# Task directions
Lines from the line with "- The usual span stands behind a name" to the line with "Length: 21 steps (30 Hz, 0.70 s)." in the entries below, and only those, must be output exactly, with both ends included.

# Dataset records

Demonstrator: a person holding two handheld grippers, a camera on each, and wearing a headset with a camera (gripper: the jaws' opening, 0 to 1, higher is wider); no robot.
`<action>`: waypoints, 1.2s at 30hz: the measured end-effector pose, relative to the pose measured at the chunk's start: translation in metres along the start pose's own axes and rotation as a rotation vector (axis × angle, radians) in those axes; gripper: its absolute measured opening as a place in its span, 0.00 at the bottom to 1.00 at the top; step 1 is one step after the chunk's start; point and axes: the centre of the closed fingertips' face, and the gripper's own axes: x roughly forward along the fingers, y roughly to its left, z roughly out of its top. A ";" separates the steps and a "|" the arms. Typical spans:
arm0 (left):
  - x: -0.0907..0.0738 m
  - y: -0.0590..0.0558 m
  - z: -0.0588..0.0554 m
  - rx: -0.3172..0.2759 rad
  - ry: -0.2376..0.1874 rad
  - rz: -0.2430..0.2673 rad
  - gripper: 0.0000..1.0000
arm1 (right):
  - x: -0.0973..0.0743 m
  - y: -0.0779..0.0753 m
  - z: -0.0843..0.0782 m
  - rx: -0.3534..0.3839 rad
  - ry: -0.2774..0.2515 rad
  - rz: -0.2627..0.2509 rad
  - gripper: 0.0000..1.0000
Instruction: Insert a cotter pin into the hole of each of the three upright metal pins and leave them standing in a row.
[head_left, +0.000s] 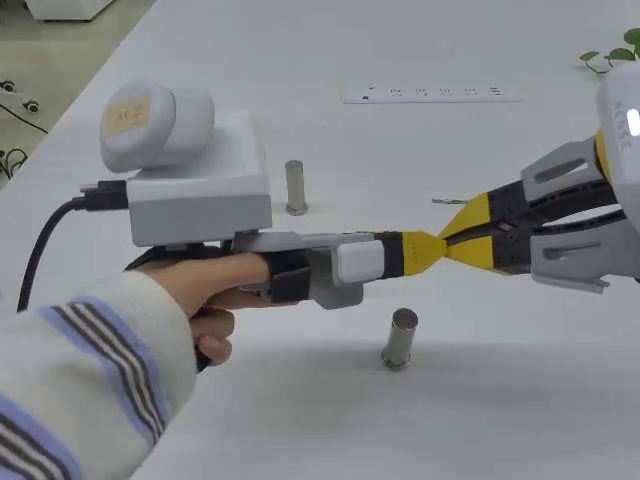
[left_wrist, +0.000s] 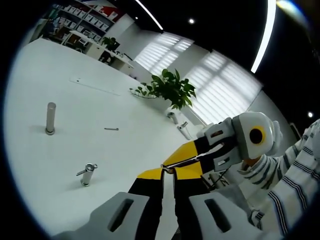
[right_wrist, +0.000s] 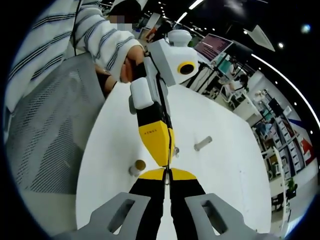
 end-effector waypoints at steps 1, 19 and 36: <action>0.000 0.000 0.000 -0.001 -0.001 0.001 0.04 | 0.000 0.000 0.000 -0.003 0.001 -0.001 0.02; -0.002 0.002 -0.001 0.011 -0.031 0.025 0.01 | -0.002 0.003 0.001 -0.036 0.018 0.003 0.03; -0.008 0.004 -0.005 -0.028 0.017 0.023 0.00 | 0.001 0.004 0.002 -0.020 -0.013 0.003 0.04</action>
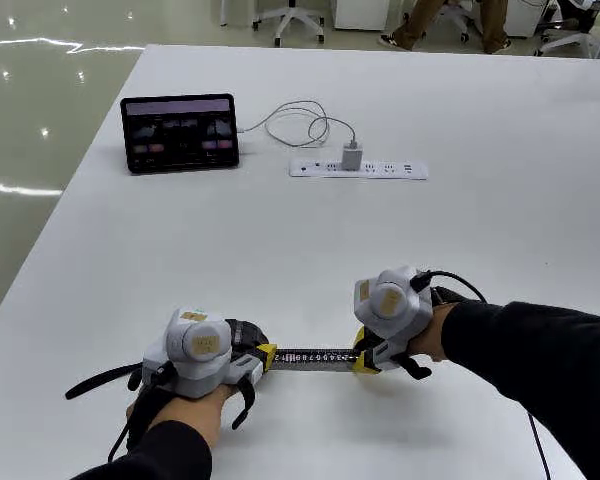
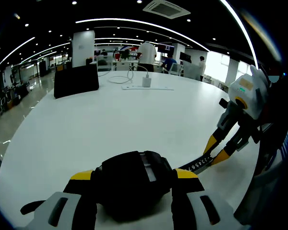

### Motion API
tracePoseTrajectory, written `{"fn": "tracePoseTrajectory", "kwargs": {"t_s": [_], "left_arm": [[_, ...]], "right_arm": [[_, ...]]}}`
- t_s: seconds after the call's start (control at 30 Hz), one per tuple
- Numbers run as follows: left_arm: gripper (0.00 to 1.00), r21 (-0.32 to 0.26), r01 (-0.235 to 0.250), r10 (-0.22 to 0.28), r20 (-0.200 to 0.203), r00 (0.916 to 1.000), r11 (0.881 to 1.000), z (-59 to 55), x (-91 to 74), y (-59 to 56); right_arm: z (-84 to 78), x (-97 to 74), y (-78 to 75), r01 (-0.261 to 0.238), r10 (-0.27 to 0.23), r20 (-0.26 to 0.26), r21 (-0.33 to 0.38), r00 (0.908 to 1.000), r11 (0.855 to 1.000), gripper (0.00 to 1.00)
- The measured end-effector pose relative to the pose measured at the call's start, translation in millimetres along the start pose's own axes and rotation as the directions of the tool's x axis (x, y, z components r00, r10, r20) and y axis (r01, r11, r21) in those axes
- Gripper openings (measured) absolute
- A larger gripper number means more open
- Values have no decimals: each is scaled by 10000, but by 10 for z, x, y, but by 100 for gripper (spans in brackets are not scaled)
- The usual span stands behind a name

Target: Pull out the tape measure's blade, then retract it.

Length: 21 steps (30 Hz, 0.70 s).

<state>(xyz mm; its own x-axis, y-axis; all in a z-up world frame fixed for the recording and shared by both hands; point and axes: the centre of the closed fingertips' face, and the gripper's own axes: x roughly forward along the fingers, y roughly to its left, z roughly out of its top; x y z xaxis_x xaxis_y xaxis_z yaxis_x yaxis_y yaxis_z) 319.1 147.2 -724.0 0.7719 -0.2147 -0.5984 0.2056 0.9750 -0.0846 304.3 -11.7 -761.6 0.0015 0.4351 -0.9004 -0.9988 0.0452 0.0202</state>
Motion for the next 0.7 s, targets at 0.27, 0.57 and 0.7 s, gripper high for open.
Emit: {"fn": "tracePoseTrajectory", "kwargs": {"t_s": [0.27, 0.57, 0.7], "left_arm": [[59, -16, 3, -3, 14, 10000, 10000, 5, -2, 0], [59, -72, 10, -10, 14, 10000, 10000, 3, 3, 6], [59, -79, 14, -14, 16, 10000, 10000, 1, 3, 8]], "right_arm": [[50, 37, 2, 41, -42, 66, 172, 10000, 9998, 11], [117, 67, 10, 73, -75, 125, 95, 9999, 9999, 11], [142, 77, 11, 66, -67, 159, 52, 9999, 10000, 11]]}}
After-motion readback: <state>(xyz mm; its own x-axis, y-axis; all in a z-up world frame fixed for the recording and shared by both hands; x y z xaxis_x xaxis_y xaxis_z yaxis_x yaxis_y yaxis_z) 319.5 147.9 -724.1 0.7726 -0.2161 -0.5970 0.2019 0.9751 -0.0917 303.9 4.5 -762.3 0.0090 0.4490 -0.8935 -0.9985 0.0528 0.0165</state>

# The answer
- The usual span stands behind a name

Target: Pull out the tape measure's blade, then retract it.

Length: 21 steps (30 Hz, 0.70 s).

Response complete; there is no more output.